### Activity
Look for the word "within" in the records, and copy each line where it appears.

Dataset excerpts
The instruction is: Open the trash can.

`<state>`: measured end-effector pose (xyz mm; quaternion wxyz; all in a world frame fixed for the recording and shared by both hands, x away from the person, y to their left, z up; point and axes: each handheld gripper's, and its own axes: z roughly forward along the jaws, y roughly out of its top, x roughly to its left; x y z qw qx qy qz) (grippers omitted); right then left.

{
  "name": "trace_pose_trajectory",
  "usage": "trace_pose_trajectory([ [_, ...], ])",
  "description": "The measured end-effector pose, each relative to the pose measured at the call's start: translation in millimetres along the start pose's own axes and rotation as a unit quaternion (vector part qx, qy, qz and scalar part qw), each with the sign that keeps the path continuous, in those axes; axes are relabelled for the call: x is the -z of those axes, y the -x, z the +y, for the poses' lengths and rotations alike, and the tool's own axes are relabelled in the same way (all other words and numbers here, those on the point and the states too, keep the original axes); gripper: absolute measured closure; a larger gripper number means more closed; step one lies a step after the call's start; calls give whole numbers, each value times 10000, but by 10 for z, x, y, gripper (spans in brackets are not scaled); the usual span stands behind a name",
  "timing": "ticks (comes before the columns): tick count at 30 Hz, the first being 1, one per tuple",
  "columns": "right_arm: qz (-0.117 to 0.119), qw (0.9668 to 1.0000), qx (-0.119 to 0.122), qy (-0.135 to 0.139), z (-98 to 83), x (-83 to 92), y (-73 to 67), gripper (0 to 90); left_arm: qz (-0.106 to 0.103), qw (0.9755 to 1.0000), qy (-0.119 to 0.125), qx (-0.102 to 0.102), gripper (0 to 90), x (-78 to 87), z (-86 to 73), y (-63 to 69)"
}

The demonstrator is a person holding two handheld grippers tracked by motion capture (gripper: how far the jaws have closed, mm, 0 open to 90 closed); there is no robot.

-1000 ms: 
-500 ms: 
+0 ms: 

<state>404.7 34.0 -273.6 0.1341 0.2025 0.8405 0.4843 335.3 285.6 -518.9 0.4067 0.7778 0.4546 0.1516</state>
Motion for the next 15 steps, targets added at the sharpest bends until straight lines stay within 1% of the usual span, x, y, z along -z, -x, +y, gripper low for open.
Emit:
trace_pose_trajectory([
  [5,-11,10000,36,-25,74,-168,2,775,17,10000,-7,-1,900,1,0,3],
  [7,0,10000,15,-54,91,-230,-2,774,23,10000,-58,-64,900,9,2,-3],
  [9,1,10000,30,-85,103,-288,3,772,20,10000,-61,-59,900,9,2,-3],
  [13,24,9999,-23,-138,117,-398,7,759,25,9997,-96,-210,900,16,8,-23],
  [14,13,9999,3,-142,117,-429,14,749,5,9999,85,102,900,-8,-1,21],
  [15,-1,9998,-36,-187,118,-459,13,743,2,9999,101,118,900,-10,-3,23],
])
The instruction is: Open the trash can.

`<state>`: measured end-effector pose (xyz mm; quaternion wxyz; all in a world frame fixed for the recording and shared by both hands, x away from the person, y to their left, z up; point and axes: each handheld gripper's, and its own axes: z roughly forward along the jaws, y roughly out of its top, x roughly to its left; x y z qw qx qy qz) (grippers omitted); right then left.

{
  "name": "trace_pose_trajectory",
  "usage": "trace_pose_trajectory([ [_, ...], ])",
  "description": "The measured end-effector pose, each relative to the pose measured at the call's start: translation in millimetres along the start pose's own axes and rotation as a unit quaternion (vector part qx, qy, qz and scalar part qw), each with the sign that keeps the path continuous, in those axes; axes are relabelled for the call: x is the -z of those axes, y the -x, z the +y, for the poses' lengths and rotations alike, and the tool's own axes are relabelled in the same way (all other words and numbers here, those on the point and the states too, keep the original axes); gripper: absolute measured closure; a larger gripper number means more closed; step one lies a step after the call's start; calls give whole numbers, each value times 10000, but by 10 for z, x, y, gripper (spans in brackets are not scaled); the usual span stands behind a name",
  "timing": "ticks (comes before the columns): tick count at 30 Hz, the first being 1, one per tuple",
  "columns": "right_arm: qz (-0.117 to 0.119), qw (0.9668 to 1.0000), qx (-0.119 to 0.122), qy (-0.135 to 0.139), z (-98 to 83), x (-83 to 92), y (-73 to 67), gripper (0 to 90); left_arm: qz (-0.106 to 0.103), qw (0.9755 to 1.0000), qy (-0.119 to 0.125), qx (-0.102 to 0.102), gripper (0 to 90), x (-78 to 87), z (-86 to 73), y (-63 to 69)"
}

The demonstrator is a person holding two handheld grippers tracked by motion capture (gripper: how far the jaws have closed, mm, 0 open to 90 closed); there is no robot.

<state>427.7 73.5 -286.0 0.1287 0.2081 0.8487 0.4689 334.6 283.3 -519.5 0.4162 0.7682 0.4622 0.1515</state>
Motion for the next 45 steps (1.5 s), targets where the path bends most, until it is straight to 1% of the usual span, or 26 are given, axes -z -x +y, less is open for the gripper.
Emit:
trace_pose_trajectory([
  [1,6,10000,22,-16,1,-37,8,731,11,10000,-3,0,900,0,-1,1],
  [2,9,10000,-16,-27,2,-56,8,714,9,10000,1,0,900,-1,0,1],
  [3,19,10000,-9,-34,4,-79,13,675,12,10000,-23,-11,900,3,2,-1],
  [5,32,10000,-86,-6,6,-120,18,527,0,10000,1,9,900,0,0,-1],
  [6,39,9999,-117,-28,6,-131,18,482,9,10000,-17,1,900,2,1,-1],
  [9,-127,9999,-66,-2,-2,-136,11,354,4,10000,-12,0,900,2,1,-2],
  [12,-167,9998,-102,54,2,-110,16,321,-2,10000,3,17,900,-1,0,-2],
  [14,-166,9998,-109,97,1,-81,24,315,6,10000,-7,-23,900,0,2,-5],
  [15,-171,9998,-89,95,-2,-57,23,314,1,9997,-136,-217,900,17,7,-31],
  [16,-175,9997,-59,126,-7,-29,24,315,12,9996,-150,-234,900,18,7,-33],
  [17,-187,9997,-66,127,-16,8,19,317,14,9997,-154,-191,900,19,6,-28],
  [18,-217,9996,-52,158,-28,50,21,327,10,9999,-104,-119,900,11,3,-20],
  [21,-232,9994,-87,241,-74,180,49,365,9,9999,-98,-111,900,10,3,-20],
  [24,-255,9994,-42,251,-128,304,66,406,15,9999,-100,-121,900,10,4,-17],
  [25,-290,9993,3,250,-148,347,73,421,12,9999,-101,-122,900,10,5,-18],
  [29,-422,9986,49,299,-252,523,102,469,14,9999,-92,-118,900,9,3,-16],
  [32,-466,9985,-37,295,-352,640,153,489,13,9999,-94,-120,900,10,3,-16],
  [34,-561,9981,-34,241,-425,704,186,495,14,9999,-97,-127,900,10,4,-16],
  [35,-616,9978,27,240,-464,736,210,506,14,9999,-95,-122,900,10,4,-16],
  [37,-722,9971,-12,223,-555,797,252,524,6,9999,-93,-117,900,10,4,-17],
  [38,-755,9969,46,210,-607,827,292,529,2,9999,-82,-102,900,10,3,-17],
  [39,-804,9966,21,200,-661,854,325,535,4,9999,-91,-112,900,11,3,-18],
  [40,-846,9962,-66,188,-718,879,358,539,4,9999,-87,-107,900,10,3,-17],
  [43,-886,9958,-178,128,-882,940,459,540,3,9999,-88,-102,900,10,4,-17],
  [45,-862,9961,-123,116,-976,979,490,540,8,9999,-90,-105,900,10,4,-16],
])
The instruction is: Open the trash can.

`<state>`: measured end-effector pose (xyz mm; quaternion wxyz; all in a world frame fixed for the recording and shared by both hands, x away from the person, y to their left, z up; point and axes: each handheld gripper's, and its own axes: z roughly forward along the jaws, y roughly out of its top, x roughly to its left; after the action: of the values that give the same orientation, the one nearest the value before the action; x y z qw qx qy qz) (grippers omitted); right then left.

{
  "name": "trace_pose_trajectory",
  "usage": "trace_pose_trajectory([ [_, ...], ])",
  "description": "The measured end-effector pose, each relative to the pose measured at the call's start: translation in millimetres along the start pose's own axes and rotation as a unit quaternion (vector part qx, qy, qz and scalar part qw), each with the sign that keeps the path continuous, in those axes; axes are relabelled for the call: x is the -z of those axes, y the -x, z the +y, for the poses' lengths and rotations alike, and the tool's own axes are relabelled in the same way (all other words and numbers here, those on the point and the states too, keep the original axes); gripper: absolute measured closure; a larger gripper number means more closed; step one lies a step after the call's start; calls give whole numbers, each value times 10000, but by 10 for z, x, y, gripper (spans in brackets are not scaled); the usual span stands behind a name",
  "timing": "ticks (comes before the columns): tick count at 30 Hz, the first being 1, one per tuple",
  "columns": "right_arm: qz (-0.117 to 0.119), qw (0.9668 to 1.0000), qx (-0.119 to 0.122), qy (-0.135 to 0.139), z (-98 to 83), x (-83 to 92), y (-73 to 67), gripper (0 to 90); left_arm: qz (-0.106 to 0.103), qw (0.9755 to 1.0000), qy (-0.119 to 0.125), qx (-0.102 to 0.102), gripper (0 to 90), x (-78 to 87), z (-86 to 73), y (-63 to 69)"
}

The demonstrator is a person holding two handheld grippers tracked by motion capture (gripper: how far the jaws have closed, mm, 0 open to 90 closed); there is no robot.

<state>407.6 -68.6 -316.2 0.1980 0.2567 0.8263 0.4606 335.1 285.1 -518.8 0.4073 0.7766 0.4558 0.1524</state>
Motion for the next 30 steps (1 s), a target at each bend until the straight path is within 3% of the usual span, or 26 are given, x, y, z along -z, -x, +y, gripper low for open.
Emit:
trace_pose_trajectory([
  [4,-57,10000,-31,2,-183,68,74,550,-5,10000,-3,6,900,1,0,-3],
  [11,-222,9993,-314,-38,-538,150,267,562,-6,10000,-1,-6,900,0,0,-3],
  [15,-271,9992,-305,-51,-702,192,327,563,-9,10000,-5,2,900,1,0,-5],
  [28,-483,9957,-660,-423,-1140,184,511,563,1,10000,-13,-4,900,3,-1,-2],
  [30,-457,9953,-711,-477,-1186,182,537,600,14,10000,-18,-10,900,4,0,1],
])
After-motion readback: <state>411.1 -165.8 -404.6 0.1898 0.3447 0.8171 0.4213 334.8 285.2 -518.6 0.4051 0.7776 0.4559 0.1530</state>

### Task result
Motion for the next 15 steps, targets added at the sharpest bends until straight lines stay within 1% of the usual span, x, y, z along -z, -x, +y, gripper low for open.
Motion for the next 30 steps (1 s), a target at each bend until the straight path is within 3% of the usual span, or 26 are given, x, y, z along -z, -x, +y, gripper low for open.

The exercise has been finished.